Re: Question on slow fallocate

Andres Freund <andres@xxxxxxxxxxx> · Wed, 19 Jul 2023 13:29:17 -0700

Hi,

On 2023-07-19 17:25:37 +1000, Dave Chinner wrote:
> On Tue, Jul 11, 2023 at 03:49:11PM -0700, Andres Freund wrote:
> > The goal is to avoid ENOSPC at a later time. We do this before filling our own
> > in-memory buffer pool with pages containing new contents. If we have dirty
> > pages in our buffer that we can't write out due to ENOSPC, we're in trouble,
> > because we can't checkpoint. Which typically will make the ENOSPC situation
> > worse, because we also can't remove WAL / journal files without the checkpoint
> > having succeeded.  Of course a successful fallocate() / pwrite() doesn't
> > guarantee that much on a COW filesystem, but there's not much we can do about
> > that, to my knowledge.
> 
> Yup, which means you're screwed on XFS, ZFS and btrfs right now, and
> also bcachefs when people start using it.
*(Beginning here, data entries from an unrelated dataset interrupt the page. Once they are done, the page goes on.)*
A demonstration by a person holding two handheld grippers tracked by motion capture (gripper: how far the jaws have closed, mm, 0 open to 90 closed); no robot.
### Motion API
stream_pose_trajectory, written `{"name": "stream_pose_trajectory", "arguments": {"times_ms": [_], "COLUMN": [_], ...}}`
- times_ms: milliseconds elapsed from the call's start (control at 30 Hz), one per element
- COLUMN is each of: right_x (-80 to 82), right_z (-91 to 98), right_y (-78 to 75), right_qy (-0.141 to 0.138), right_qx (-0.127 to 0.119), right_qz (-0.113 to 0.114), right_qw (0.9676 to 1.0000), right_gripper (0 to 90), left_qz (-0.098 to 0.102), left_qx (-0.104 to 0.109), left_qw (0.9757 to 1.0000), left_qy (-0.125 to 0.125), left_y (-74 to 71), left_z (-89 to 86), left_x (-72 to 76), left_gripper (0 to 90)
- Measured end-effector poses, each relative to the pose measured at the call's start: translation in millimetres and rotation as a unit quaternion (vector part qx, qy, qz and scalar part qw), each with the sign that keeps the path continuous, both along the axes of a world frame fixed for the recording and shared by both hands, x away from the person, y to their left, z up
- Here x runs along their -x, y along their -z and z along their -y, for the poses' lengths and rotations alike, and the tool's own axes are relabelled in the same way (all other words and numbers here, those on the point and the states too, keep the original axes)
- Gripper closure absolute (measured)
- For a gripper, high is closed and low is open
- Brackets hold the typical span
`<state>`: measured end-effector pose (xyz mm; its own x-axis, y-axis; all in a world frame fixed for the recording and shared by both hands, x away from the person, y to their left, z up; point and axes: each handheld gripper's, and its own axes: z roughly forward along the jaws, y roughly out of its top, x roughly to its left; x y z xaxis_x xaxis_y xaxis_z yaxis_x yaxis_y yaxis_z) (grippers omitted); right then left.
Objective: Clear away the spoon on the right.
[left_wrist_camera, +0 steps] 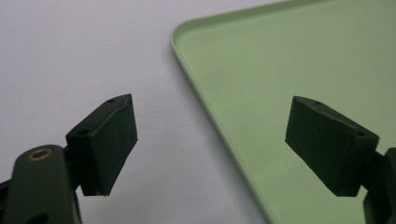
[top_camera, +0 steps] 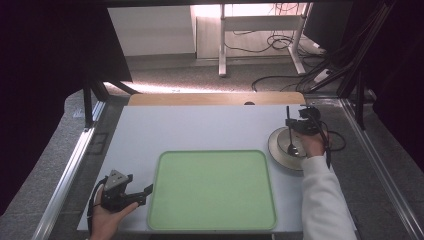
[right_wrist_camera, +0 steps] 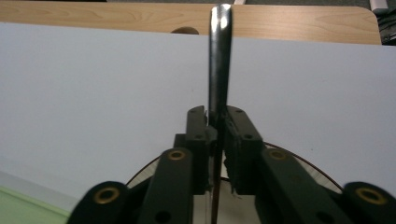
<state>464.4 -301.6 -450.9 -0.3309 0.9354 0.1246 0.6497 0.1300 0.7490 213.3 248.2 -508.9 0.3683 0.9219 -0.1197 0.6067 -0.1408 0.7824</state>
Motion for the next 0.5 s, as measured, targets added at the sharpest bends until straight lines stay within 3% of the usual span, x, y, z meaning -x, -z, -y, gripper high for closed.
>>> {"name": "stream_pose_trajectory", "arguments": {"times_ms": [267, 400, 500], "right_x": [7.8, 16.0, 24.5], "right_z": [0.7, 3.3, 7.3], "right_y": [-11.6, -20.4, -30.3], "right_qy": [-0.006, -0.013, -0.019], "right_qx": [-0.015, -0.012, -0.027], "right_qz": [0.022, 0.048, 0.074], "right_qw": [0.9996, 0.9987, 0.9967], "right_gripper": [84.2, 86.0, 90.0], "left_qz": [0.003, 0.004, 0.005], "left_qx": [0.005, 0.002, 0.003], "left_qw": [1.0, 1.0, 0.9999], "left_qy": [0.0, 0.006, 0.009], "left_y": [-1.4, -1.7, -2.7], "left_z": [-0.6, 2.2, 2.9], "left_x": [-3.4, -5.8, -7.0], "left_gripper": [16.5, 16.5, 16.5]}}
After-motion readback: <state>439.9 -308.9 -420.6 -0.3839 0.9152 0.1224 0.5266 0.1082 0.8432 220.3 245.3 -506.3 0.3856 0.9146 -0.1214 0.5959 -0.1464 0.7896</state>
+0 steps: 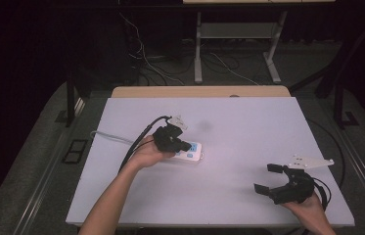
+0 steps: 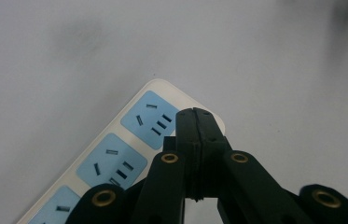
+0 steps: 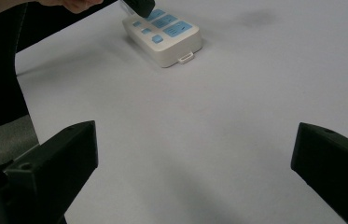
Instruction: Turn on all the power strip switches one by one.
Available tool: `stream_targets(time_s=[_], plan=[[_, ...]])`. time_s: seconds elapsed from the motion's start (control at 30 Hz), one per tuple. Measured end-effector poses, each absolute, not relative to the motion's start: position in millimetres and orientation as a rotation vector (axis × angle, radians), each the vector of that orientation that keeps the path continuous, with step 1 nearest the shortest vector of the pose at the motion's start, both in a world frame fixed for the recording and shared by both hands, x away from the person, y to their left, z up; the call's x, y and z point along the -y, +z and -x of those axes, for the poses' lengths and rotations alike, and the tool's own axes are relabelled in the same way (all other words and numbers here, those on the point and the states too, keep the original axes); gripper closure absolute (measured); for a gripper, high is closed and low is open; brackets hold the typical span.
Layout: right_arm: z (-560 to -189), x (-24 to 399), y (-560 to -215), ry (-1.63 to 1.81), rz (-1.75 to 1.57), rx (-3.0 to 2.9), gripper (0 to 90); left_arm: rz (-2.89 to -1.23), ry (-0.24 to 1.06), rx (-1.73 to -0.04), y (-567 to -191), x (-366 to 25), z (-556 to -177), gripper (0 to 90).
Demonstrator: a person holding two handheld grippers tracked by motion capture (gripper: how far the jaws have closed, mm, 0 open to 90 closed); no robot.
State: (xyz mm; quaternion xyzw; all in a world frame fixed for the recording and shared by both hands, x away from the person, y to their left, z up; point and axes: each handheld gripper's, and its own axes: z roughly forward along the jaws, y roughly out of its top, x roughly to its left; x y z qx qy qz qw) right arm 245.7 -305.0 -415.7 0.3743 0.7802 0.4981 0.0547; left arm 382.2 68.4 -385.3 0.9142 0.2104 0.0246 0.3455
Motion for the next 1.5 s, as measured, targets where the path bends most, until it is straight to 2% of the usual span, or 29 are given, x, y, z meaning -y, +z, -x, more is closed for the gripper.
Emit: stream_targets(time_s=[1.1, 1.5], plan=[[-246, 306, -416, 1.51, -1.132, -2.373, 0.3, -2.434, 0.05, -0.526, -406, -55, -385, 89.0], [-246, 307, -415, 1.505, -1.13, -2.371, 0.4, -2.372, -0.002, -0.558, -413, -61, -388, 89.4]])
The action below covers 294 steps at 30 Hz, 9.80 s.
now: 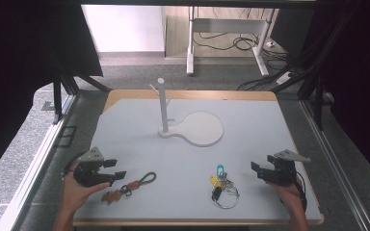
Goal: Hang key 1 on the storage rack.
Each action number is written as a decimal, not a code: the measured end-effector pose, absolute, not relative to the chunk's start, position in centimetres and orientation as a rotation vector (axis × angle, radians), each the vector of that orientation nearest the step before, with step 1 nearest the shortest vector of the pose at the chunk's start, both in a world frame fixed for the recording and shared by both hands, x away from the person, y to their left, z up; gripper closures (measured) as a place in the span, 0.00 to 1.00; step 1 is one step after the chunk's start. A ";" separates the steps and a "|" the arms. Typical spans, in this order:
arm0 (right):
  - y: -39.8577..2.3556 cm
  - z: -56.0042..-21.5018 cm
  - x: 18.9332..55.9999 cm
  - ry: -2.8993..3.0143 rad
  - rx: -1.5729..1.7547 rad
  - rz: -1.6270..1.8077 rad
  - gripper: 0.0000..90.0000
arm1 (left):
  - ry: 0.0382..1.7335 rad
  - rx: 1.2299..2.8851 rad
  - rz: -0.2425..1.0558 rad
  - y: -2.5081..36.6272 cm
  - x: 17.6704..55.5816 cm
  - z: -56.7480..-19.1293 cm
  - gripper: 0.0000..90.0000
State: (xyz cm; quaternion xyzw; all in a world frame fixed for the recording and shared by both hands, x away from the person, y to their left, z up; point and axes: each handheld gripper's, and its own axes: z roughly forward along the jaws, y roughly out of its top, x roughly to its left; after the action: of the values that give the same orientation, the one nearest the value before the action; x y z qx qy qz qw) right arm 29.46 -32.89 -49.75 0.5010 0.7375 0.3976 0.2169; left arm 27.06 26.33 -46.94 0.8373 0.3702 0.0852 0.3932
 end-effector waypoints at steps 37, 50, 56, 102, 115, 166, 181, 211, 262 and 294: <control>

I'd be happy to hear of a better alternative... fallocate() should avoid
ENOSPC on XFS unless snapshots trigger COW on a write, correct?

> > Using fallocate() for small extensions is problematic because it a) causes
> > We're also working on using DIO FWIW, where using fallocate() is just about
> > mandatory...
> 
> No, no it isn't. fallocate() is even more important to avoid with
> DIO than buffered IO because fallocate() completely serialises *all*
> IO to the file. That's the last thing you want with DIO given the
> only reason for using DIO is to maximising IO concurrency and
> minimise IO latency to individual files.

Not using any form of preallocation (potentially via extent size hints as you
mention below), when multiple files are being appended to simultaneously with
DIO, does lead to terrifying levels of fragmentation on xfs.

On a newly initialized xfs (mkfs.xfs version 6.3.0, 6.5.0-rc2):

rm -f fragtest-* && fio --minimal --name fragtest-1 --buffered=0 --filesize=128MB --fallocate=none --rw write --bs=$((4096*4)) --nrfiles=10

filefrag fragtest-1.0.*

fragtest-1.0.1: 8192 extents found
fragtest-1.0.2: 8192 extents found
fragtest-1.0.3: 8192 extents found
fragtest-1.0.4: 8192 extents found
fragtest-1.0.5: 8192 extents found
fragtest-1.0.6: 8192 extents found
fragtest-1.0.7: 8192 extents found
fragtest-1.0.8: 8192 extents found
fragtest-1.0.9: 8192 extents found

On a more "aged" filesystem, it's not quite as regular, but still above 7k
extents for all files.  Similarly, if I use io_uring for more concurrent IOs,
there's a bit less fragmentation, presumbly because sometimes two IOs for the
same file happen in subsequently.

Of course just writing four blocks at a time is a bit extreme, I wanted to
showcase the issue here, but even with a bit bigger writes, the problem is
still severe.  Writing multiple files at the same time is extremely common for
us (think of table and its indexes, or multiple partitions of a table being
filled concurrently).

It looks to me that with a single file being written, each write only
allocates a small extent, but the extent can be extended in subsequent
writes. But when 2+ files are being written, that rarely is possible, because
the space was already used for the other file(s).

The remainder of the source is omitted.